# Outdoor AC unit - how long for compressor to reset after thermal reset?



## realmpel (Jun 18, 2017)

Hello all, 

My AC stopped blowing cold air yesterday - had a guy come who changed what he claimed to be a blown capacitor that caused the compressor to overheat and trip the thermal reset (I hope I'm not oversimplifying too much here). He hosed the compressor down to cool it off, but said it might take 24 to 48 hours for the compressor to reset. It's been about 12 hours and the compressor still doesn't kick on (I turned it on after 6 hours to check, and after 12 per his instructions). 

I realize the compressor may be fried, and that there are other potential issues that may prevent the compressor from restarting. What I'm trying to verify is his statement that it can take 24-48 hours for the compressor to reset. I've done a lot of searching online and have not found info on how long it actually takes for this reset to occur - some folks say once the compressor cools it should be good (assuming it's ever going to work). I can't imagine the compressor is still actually hot after 12 hours. 

I'll find out soon enough I guess but it's hot here so I'm looking for a shred of hope, haha!

Thanks for reading this and thanks for any help! Happy father's day to any fathers out there.

Best,
Kevin


----------



## BayouRunner (Feb 5, 2016)

You need to look into it further. It won't take that long for a reset. Your contractor did not finish his job by leaving it without checking. Using a hose to cool it off should not take that long. Anywhere from a few minutes to maybe 20 to reset


Sent from my iPhone using Tapatalk


----------



## Wilbits (Mar 11, 2017)

24 to 48 hours......NO. Find a new contractor. After 2 hours it should restart. Hoseing it down even quicker.


----------



## yuri (Nov 29, 2008)

I leave them for 24 hours. If you keep trying to restart it you may be adding to the problem and heating it up again. Plus you stand the chance of burning out the windings and contaminating the system with acid.

I would leave it for 24 hours and then get him back to check the windings for shorting or whether the compressor is seizing up.

Leave a garden hose running on it with a good trickle for a several hours helps but it is best to not try restart it now that you may have a bigger problem.


----------



## realmpel (Jun 18, 2017)

Thanks very much for responding everybody, this is helpful.
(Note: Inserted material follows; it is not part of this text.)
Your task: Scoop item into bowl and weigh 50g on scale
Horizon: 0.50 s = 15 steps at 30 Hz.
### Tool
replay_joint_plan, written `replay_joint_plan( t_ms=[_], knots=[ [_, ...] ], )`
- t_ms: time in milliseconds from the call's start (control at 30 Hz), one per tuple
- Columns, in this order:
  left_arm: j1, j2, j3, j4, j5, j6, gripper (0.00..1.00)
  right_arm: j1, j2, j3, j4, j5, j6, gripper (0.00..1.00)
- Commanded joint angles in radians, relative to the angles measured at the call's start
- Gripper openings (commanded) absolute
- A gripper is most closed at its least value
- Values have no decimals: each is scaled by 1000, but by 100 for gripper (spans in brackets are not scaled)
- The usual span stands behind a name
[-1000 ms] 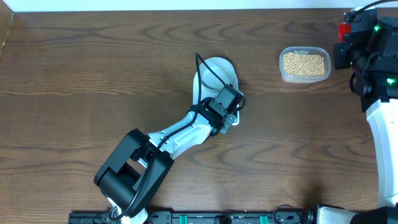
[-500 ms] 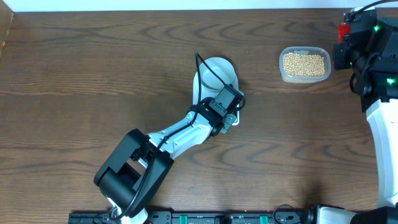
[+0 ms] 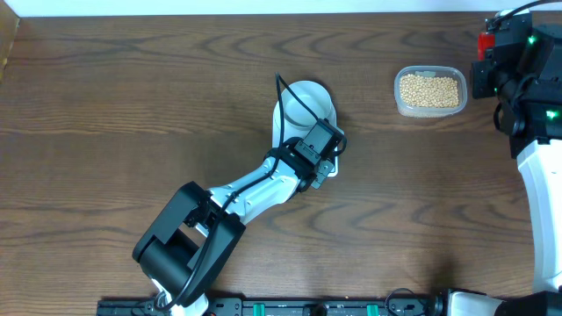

Gonna sweat it out until tomorrow and get someone else in to look at it.

Best,
Kevin


----------



## beenthere (Oct 11, 2008)

I usually just keep running water over the compressor until it cools enough to close the over load and restart.


----------



## BayouRunner (Feb 5, 2016)

beenthere said:


> I usually just keep running water over the compressor until it cools enough to close the over load and restart.




Same here. If I told customer and have to wait till tomorrow I don't think I have a customer alone


Sent from my iPhone using Tapatalk


----------



## realmpel (Jun 18, 2017)

Yeah, I'm definitely not pleased. He basically just swapped the capacitor (which was pretty rusted out), said that should do it, and left. He claimed that it's not possible to assess whether the compressor is burned out with the compressor in thermal reset, so there was basically nothing else he could do until that happened. Is there any truth to that?

Thanks,
Kevin


----------



## Wilbits (Mar 11, 2017)

Yes that's true, but I wouldn't have this guy back.


----------



## yuri (Nov 29, 2008)

If the compressor was burned out and the windings were shorted to the shell/metal casing and ground it will trip the breaker/blow the fuses. There are some weird cases where it can cause the condensor fan to run backwards at that time too.

I would have removed the capacitor and checked it's strength in microfarads with a meter. If it is weak then replace it. If he did not test it then then I would be leery of using him again.

After that I would check the windings to ground/the shell> big copper suction line and if they are shorted then it is game over. I would not quickly write all techs off as lots of companies let it cool for 24 hrs and go back the next day.

My company is large and just absorbs the extra travelling time back at no cost.

If you are a one man outfit then you don't always want to do that. 

However you cannot stand there with a garden hose cooling the compressor and charge $100-150/hr either. A bit of a Catch-22 situation with no perfect correct answer IMO.


----------



## beenthere (Oct 11, 2008)

yuri said:


> My company is large and just absorbs the extra travelling time back at no cost.
> 
> If you are a one man outfit then you don't always want to do that.
> 
> However you cannot stand there with a garden hose cooling the compressor and charge $100-150/hr either. A bit of a Catch-22 situation with no perfect correct answer IMO.


30 minutes with a garden hose will cool down the average compressor.


----------



## BayouRunner (Feb 5, 2016)

Big difference between the weather here and up there where your at Yuri. Most people will have to leave there homes here if the acs not working. Summer's are long, probably 90 to 95' really high humidity. The way the homes are built now, they are not designed for any comfort if the ac breaks. We work some long hours to try and keep up. I travel to Canada to do some fly in fishing. The pictures I see of your winters amaze me. I imagine going without heat there would be like going without ac here. We have no choice but to fix them as they break. And do change outs within 24 hours.


----------



## yuri (Nov 29, 2008)

Yeah I can just imagine a customer who waited 4-6 hours for you to arrive not wanting to let you go and hope you can come back the next day. Probably worth it to them to pay you to hose it down.

Same with frozen evap coils. We let them thaw out and come back. I try to get the dispatcher to ask them to look and see if the suction line is white and iced up B4 we go out. If so she tells them to thaw it out and we don't waste a trip.


----------